• **PROBLEM STATEMENT**: The answer should consist of each line from the data below that includes "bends".

Data items
══════════════════════════════

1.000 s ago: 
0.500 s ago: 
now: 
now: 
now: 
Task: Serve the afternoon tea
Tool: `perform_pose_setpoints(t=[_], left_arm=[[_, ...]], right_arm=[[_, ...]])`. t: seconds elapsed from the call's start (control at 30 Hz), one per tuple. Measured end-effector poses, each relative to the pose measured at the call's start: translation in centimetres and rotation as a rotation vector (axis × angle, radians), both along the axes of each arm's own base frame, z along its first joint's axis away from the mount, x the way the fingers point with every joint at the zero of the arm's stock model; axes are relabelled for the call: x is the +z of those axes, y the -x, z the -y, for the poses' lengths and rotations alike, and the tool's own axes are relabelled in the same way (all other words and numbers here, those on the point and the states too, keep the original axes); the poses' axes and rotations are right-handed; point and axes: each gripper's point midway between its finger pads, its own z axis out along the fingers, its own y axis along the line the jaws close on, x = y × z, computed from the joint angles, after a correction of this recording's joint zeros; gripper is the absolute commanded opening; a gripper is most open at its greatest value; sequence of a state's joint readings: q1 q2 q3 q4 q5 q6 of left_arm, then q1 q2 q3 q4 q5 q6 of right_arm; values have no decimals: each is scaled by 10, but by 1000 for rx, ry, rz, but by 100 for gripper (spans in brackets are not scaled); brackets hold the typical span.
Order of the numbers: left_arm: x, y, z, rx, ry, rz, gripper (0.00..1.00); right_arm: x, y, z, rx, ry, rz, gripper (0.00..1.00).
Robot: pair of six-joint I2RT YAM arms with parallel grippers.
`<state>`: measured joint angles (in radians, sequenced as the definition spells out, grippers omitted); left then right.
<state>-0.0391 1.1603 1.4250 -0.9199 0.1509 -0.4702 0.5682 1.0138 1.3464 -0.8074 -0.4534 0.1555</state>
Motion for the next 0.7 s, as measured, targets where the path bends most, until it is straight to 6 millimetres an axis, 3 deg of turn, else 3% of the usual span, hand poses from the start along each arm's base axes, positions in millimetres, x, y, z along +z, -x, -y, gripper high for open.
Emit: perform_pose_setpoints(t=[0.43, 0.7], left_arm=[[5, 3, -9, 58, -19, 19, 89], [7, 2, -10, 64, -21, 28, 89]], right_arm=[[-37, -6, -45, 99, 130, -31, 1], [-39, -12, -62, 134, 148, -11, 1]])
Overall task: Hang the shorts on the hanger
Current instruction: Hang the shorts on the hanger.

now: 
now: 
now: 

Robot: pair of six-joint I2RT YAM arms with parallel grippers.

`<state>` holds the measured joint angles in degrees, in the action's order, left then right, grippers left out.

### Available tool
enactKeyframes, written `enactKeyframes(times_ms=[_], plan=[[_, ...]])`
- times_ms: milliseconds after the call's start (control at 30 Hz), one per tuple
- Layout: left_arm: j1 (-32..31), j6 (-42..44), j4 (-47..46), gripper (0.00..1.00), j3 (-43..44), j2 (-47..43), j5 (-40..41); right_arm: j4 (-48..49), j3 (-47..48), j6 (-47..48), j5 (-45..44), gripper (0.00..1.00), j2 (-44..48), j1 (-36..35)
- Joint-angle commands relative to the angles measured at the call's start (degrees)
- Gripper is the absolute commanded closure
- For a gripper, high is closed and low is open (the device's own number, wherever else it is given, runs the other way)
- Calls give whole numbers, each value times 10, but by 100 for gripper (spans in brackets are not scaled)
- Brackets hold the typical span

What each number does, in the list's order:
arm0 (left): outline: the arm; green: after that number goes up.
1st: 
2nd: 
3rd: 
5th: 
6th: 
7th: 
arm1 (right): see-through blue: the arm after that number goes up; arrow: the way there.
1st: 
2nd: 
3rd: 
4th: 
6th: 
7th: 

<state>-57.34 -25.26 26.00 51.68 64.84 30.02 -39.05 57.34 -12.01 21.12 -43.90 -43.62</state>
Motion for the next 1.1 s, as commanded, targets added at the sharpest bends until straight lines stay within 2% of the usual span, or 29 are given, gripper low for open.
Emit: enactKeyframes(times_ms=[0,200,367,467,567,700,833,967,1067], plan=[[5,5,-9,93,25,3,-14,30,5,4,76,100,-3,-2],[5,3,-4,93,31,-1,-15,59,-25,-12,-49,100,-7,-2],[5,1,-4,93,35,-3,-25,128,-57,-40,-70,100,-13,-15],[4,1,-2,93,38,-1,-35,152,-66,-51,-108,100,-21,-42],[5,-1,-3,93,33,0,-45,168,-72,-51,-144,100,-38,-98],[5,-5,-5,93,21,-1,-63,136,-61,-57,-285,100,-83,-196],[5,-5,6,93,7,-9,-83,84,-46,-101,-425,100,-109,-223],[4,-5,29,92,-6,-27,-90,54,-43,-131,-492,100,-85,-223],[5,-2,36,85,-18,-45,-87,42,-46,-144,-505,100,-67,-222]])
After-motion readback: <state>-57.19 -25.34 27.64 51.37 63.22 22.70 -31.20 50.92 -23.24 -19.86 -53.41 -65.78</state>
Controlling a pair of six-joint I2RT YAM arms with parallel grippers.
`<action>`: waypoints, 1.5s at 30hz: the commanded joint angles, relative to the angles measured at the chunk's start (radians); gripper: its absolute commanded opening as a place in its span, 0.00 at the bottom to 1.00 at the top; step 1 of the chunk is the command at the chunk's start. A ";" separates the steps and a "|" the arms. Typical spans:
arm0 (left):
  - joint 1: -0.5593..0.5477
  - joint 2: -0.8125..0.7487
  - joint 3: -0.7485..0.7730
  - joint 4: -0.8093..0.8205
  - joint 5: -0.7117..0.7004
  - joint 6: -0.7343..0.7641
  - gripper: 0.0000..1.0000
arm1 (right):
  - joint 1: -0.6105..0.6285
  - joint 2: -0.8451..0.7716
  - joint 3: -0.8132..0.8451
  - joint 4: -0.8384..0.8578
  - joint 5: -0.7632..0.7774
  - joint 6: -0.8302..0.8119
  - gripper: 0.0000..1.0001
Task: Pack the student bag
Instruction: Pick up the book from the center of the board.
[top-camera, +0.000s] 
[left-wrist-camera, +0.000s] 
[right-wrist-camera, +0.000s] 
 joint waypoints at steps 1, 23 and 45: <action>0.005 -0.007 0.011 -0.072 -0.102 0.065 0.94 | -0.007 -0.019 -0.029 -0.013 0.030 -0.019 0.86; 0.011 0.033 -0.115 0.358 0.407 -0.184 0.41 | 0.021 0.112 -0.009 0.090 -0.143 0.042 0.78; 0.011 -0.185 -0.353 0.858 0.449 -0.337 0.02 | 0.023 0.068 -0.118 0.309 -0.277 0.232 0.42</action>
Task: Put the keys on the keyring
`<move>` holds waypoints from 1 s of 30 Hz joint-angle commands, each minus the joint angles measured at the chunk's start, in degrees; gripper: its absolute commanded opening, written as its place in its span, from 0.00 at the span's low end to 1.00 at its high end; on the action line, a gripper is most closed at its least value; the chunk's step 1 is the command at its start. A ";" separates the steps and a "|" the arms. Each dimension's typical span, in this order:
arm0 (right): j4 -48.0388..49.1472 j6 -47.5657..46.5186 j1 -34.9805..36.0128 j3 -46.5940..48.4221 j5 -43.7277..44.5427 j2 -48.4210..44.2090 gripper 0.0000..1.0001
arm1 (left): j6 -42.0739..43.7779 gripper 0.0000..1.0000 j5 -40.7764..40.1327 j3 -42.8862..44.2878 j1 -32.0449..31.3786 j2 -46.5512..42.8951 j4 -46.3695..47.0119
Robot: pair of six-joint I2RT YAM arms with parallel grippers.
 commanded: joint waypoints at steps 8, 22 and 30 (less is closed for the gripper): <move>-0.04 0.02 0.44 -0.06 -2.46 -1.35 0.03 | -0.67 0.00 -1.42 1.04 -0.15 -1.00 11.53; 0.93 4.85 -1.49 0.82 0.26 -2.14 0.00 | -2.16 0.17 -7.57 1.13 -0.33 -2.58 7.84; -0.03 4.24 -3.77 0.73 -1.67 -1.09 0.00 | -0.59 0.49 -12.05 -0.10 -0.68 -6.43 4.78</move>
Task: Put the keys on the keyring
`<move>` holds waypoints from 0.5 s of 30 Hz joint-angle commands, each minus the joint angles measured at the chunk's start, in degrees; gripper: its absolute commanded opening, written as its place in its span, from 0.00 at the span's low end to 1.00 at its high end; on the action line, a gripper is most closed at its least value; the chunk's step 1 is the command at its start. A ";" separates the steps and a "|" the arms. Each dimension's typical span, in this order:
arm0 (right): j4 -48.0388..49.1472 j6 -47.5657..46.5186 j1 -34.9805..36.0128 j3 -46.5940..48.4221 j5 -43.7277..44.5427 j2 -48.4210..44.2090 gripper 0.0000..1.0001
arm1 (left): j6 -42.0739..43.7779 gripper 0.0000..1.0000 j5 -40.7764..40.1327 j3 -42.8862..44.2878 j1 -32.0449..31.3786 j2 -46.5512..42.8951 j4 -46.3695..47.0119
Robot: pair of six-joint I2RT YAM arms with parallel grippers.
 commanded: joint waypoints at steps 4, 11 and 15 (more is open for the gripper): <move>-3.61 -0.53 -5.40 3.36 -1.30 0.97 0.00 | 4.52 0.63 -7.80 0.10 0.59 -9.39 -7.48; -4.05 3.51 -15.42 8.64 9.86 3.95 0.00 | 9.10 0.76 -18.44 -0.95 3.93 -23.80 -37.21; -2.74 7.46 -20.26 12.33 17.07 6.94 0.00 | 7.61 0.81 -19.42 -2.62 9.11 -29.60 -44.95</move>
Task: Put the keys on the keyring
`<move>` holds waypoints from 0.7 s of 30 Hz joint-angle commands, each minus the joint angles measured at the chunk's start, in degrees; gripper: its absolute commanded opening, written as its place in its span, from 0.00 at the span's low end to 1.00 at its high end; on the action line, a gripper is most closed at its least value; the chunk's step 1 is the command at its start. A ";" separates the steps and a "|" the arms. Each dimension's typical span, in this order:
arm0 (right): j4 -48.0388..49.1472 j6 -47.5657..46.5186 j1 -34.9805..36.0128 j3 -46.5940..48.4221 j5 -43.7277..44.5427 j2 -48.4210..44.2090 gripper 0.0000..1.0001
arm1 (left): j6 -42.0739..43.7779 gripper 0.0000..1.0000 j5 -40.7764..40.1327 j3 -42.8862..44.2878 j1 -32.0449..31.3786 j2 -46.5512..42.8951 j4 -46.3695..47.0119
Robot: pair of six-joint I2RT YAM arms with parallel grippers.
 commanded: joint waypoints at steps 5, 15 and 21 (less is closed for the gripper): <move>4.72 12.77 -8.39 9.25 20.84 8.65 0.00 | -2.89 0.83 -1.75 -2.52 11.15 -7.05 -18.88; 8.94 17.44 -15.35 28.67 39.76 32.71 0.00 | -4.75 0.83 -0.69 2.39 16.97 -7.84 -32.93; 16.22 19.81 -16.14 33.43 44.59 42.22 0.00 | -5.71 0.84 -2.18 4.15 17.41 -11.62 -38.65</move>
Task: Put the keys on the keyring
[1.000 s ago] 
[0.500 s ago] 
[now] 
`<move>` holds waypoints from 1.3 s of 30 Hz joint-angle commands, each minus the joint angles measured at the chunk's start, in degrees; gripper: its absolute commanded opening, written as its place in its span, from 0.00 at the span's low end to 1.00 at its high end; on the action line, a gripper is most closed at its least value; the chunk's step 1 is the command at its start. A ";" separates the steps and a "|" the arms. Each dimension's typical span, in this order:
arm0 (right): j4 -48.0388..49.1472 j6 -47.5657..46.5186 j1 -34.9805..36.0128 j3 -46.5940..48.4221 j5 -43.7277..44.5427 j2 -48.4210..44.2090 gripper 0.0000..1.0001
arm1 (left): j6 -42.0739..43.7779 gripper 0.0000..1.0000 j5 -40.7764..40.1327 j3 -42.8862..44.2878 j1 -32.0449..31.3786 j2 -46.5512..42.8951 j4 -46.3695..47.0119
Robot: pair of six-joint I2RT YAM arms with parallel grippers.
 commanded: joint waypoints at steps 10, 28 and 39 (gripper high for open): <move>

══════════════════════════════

• **THE ANSWER**:
Motion for the next 0.7 s, as measured, targets where the path bends most, until it is straight to 6 millimetres an axis, 3 deg of turn, else 3% of the usual span, hand poses from the start along each arm's base axes, positions in millimetres, x, y, z along +z, -x, -y, gripper high for open.
Motion for the next 1.1 s, as commanded, targets added at the sharpest bends until straight lines stay within 2% of the usual span, or 29 are given, gripper low for open.

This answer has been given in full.